[WHAT THE TASK REQUIRES]
Once the pictures are set aside, copy the data below exactly as it stands.

[Stored data entries]
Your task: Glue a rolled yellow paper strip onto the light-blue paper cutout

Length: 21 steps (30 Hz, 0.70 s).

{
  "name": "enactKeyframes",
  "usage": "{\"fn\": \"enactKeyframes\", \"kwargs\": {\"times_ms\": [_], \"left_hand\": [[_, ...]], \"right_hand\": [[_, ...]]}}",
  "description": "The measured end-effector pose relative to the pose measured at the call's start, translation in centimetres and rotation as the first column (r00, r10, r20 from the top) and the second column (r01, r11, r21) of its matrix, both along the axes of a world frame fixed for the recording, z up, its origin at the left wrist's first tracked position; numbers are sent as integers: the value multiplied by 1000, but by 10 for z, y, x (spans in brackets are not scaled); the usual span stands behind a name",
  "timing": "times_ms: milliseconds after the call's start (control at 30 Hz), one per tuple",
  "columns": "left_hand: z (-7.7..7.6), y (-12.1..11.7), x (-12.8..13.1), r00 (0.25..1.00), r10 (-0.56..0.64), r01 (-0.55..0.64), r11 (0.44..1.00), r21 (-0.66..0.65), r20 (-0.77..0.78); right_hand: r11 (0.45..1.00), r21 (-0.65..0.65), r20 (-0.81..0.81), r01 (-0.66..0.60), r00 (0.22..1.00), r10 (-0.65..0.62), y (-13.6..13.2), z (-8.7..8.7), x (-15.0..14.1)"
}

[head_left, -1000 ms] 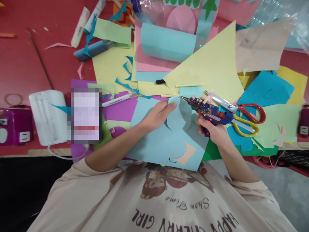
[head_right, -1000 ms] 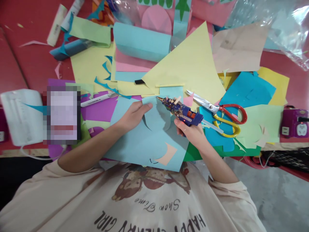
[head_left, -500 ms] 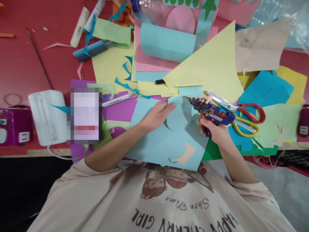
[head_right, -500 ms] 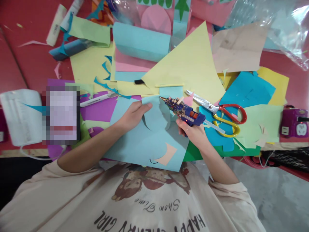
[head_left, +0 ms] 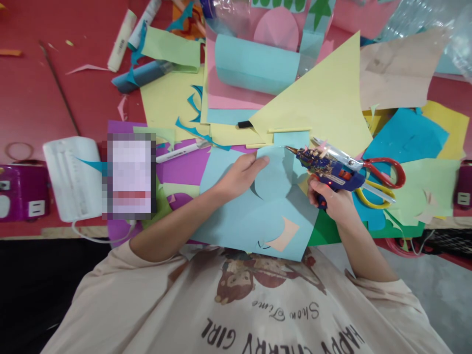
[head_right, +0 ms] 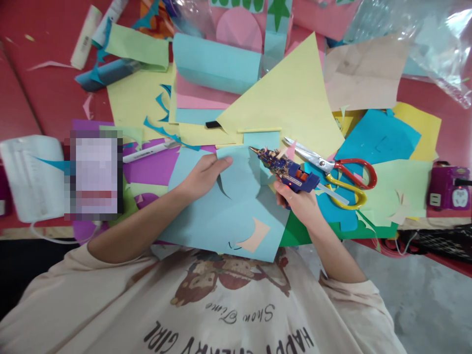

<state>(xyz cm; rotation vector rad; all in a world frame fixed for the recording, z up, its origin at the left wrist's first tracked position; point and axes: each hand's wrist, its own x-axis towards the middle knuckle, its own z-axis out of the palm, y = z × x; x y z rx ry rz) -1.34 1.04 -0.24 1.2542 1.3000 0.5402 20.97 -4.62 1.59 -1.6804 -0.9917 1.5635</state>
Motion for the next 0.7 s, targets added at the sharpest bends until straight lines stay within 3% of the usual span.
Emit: {"fn": "enactKeyframes", "kwargs": {"times_ms": [700], "left_hand": [[-2, -1, -1, 1000, 12, -11, 1000, -6, 5]], "right_hand": [[998, 19, 3, 67, 998, -67, -3, -2, 8]]}}
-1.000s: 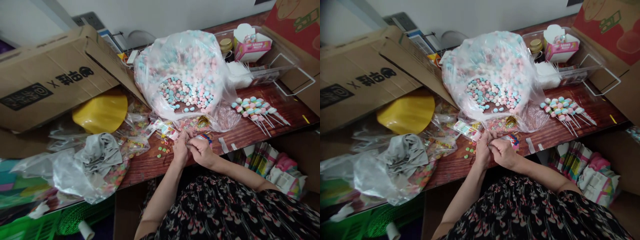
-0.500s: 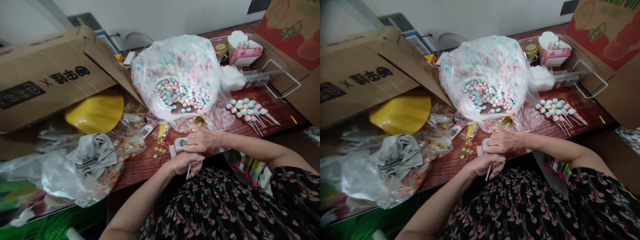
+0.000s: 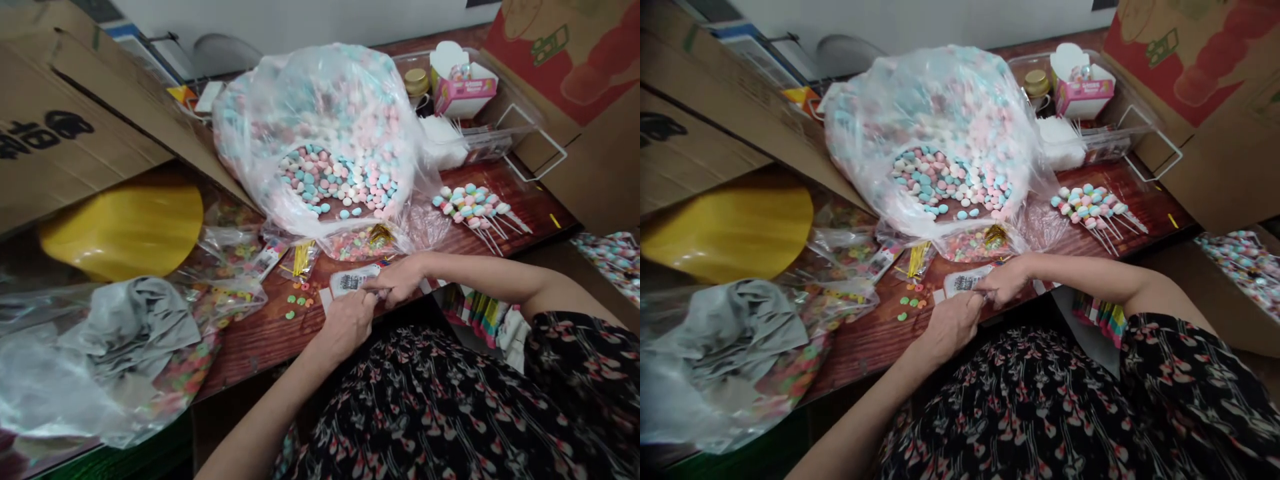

[RESPONSE AREA]
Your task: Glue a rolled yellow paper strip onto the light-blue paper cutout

Length: 21 steps (30 Hz, 0.70 s).

{
  "name": "enactKeyframes",
  "usage": "{\"fn\": \"enactKeyframes\", \"kwargs\": {\"times_ms\": [_], \"left_hand\": [[_, ...]], \"right_hand\": [[_, ...]]}}",
  "description": "The measured end-effector pose relative to the pose measured at the call's start, translation in centimetres and rotation as the first column (r00, r10, r20 from the top) and the second column (r01, r11, r21) of its matrix, both along the axes of a world frame fixed for the recording, z up, its origin at the left wrist's first tracked position; numbers are sent as integers: the value multiplied by 1000, but by 10 for z, y, x (spans in brackets are not scaled); the usual span stands behind a name",
  "timing": "times_ms: milliseconds after the call's start (control at 30 Hz), one per tuple",
  "columns": "left_hand: z (-7.7..7.6), y (-12.1..11.7), x (-12.8..13.1), r00 (0.25..1.00), r10 (-0.56..0.64), r01 (-0.55..0.64), r11 (0.44..1.00), r21 (-0.66..0.65), r20 (-0.77..0.78); right_hand: r11 (0.45..1.00), r21 (-0.65..0.65), r20 (-0.81..0.81), r01 (-0.66..0.60), r00 (0.22..1.00), r10 (-0.65..0.62), y (-13.6..13.2), z (-8.7..8.7), x (-15.0..14.1)"
}

[head_left, -1000 ms] 
[head_right, -1000 ms] 
[head_left, -500 ms] 
[head_right, -500 ms] 
[head_left, +0 ms] 
[head_right, +0 ms] 

<state>(xyz cm; rotation vector rad; all in a world frame fixed for the recording, z up, its origin at the left wrist's first tracked position; point and axes: each hand's wrist, its own x-axis towards the middle knuckle, its own z-axis out of the palm, y = z × x; x y z rx ry rz) -1.34 1.04 -0.24 1.2542 1.3000 0.5402 20.97 -4.62 1.59 -1.6804 -0.9917 1.5635</state>
Motion for the next 0.7 s, targets added at the sharpest bends until straight lines stay within 3% of the usual span.
Emit: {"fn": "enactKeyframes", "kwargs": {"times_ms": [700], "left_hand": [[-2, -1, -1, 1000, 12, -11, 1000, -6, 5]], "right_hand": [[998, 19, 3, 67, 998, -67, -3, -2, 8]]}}
-1.000s: 
-0.500s: 
+0.000s: 

No other output belongs to this answer.